Previously offered in 23W1, 22W1, and (with the name 532S) 21W2; this instance will be broadly similar.

This is a course on the mathematical foundations of machine learning. When should we expect ML algorithms to work (or not work), and what kinds of assumptions do we need to make to rigorously prove this?
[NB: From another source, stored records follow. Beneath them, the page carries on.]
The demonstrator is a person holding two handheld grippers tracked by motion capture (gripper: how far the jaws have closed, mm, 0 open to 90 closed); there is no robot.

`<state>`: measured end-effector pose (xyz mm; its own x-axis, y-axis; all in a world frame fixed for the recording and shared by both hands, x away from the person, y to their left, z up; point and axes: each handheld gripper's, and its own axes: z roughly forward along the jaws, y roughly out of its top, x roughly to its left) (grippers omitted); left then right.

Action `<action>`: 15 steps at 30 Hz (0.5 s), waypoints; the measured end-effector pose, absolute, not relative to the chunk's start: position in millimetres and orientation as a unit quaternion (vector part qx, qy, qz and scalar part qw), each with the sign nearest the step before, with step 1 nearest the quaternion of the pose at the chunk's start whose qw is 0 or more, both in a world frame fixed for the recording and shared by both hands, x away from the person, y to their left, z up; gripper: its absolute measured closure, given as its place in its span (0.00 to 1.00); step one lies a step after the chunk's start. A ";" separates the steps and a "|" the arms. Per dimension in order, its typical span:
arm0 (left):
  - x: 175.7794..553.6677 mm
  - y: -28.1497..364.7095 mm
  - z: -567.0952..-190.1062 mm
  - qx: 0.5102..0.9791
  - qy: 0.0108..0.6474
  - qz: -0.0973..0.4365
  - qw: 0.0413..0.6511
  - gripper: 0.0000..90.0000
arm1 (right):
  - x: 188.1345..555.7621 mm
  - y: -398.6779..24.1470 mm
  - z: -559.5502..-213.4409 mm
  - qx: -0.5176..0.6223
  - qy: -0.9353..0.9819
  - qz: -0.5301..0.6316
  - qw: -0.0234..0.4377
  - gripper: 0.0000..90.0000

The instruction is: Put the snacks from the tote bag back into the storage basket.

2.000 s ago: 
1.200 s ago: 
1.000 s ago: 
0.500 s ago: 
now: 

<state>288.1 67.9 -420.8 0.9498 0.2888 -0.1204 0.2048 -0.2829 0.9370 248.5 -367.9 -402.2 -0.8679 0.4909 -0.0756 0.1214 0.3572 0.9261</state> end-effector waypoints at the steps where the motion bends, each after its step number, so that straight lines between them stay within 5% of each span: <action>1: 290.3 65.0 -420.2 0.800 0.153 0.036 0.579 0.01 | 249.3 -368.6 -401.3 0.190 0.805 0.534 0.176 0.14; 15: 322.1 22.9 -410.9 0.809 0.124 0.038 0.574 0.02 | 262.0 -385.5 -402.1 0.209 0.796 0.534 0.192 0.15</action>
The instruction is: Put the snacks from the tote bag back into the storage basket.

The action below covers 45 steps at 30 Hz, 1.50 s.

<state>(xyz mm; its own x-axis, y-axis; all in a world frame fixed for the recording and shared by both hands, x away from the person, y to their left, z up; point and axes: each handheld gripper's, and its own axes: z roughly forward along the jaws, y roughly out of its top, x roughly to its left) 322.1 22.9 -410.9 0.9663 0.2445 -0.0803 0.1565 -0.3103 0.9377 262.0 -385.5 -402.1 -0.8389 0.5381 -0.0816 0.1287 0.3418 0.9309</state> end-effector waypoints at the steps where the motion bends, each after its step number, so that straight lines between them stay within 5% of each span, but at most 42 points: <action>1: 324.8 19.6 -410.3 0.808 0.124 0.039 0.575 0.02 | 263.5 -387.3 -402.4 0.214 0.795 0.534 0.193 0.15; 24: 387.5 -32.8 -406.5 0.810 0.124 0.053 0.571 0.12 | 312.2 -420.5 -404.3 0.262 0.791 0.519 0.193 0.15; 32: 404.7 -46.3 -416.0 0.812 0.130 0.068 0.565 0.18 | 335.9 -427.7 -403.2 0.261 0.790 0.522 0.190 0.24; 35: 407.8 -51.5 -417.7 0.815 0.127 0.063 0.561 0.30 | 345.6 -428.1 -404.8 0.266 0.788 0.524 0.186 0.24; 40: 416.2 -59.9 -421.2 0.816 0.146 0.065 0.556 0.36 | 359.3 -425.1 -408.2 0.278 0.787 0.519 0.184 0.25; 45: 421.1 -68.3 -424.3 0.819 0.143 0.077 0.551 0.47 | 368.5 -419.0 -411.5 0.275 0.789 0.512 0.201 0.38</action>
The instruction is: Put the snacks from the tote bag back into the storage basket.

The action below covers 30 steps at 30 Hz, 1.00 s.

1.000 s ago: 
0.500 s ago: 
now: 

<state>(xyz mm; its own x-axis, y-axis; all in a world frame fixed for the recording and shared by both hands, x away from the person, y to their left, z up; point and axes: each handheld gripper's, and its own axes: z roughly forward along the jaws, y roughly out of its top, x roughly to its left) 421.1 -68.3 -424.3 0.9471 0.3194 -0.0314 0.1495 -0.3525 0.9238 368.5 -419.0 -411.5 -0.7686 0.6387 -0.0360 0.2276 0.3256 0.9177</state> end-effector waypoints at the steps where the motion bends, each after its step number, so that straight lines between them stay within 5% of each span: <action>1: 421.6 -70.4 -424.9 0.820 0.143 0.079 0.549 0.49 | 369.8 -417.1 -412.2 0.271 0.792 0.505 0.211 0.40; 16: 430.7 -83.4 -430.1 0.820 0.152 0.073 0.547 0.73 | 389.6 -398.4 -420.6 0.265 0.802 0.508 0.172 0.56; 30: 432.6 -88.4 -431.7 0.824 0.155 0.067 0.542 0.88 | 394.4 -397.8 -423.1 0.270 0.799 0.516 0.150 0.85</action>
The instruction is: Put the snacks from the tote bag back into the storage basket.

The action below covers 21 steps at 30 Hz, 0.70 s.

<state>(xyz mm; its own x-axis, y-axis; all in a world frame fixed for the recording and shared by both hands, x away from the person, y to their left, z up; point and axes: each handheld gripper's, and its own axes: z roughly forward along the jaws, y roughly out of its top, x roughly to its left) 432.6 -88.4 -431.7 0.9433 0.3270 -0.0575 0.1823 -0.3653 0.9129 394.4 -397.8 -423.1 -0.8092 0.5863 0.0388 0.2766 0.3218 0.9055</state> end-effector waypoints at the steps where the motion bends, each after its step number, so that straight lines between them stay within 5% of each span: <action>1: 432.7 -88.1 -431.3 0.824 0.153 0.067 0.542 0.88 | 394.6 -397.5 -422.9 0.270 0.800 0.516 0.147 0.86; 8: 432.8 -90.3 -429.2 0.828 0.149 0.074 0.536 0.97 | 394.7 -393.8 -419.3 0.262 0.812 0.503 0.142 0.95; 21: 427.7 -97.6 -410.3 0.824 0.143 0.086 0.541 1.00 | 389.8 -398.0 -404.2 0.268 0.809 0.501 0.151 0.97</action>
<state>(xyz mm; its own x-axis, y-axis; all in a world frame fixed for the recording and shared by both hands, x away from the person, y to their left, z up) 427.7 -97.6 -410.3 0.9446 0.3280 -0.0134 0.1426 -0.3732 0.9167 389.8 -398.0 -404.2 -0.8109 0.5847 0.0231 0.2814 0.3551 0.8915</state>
- SSBD (2014) is the easiest to understand but sometimes over-simplified (sometimes in ways that make it incorrect);
- MRT (second edition in 2018) can be written in a more opaque way, but is at about the level of detail we mostly use;
- Bach (draft as of 2024) is maybe similar to MRT, in my opinion easier to follow but has a somewhat different focus (more stats-y than CS-y);
- Zhang (2023) is usually at a more advanced, and often more abstract, level than we mostly cover.

Date | Topic | Supplements | |
---|---|---|---|

M | Sep 2 | No class: Labour Day | |

W | Sep 4 | Course intro, ERM | SSBD 1-2; MRT 2; Bach 2 |

Th | Sep 5 | Assignment 1 posted (pdf, tex) — loss functions, finite classes | |

M | Sep 9 | Uniform convergence with finite classes | SSBD 2-4; MRT 2 |

W | Sep 11 | Concentration inequalities | SSBD B; MRT D; Bach 1.2 Zhang 2; Wainwright 2 |

M | Sep 16 | Assignment 1 due at noon | |

M | Sep 16 | PAC learning; covering numbers | SSBD 3, MRT 2 Bach 4.4.4, Zhang 3.4/4/5 |

M | Sep 16 | Drop deadline | |

W | Sep 18 | Finish covering numbers; start Rademacher | |

M | Sep 23 | Rademacher complexity | MRT 3.1; SSBD 26 Bach 4.5; Zhang 6 |

M | Sep 23 | Assignment 2 posted (pdf, tex) — PAC, concentration, covering numbers | |

W | Sep 25 | Finish Rademacher | |

Su | Sep 29 | Assignment 3 posted (pdf, tex) — Rademacher, VC | |

M | Sep 30 | No class: National Day for Truth and Reconciliation | |

W | Oct 2 | VC dimension | SSBD 6; MRT 3.2-3.3 |

M | Oct 7 | Finish VC; Online learning | |

W | Oct 9 | More online learning; maybe start bandits | |

F | Oct 11 | Assignment 2 due at 11:59pm | |

M | Oct 14 | No class: Thanksgiving Day | |

W | Oct 16 | Bandits | |

M | Oct 21 | More bandits; maybe start no free lunch | |

W | Oct 23 | No free lunch / “fundamental theorem” | SSBD 5; MRT 3.4 Bach 4.6 / 12; Zhang 12 |

F | Oct 25 | Withdrawal deadline | |

F | Oct 25 | Assignment 3 due at 11:59pm | |

F | Oct 25 | Assignment 4 posted — online learning, bandits, no free lunch | |

M | Oct 28 | ||

W | Oct 30 | ||

M | Nov 4 | ||

W | Nov 6 | ||

F | Nov 8 | Assignment 4 due at 11:59pm | |

F | Nov 8 | Assignment 5 posted — topics TBD | |

F | Nov 8 | Paper-reading assignment: choice of papers posted | |

M | Nov 11 | No class: midterm break / Remembrance Day | |

W | Nov 13 | No class: midterm break | |

M | Nov 18 | ||

W | Nov 20 | ||

M | Nov 25 | ||

W | Nov 27 | ||

F | Nov 29 | Assignment 5 due at 11:59pm | |

M | Dec 2 | ||

W | Dec 4 | ||

? | Dec ?? | Final exam (in person, handwritten) — sometime Dec 10-21, likely Dec 16-21 to avoid NeurIPS | |

? | Dec ?? | Paper-reading assignment oral presentations, to be individually scheduled |

The course meets in person in Ponderosa Commons North Oak/Cedar House 1011, with possible rare exceptions (e.g. if I get sick but can still teach, I'll move it online). Note that this room does not have a recording setup, but if you need to miss class for some reason and would prefer some form of a janky recording to just reading the lecture notes, talk to me.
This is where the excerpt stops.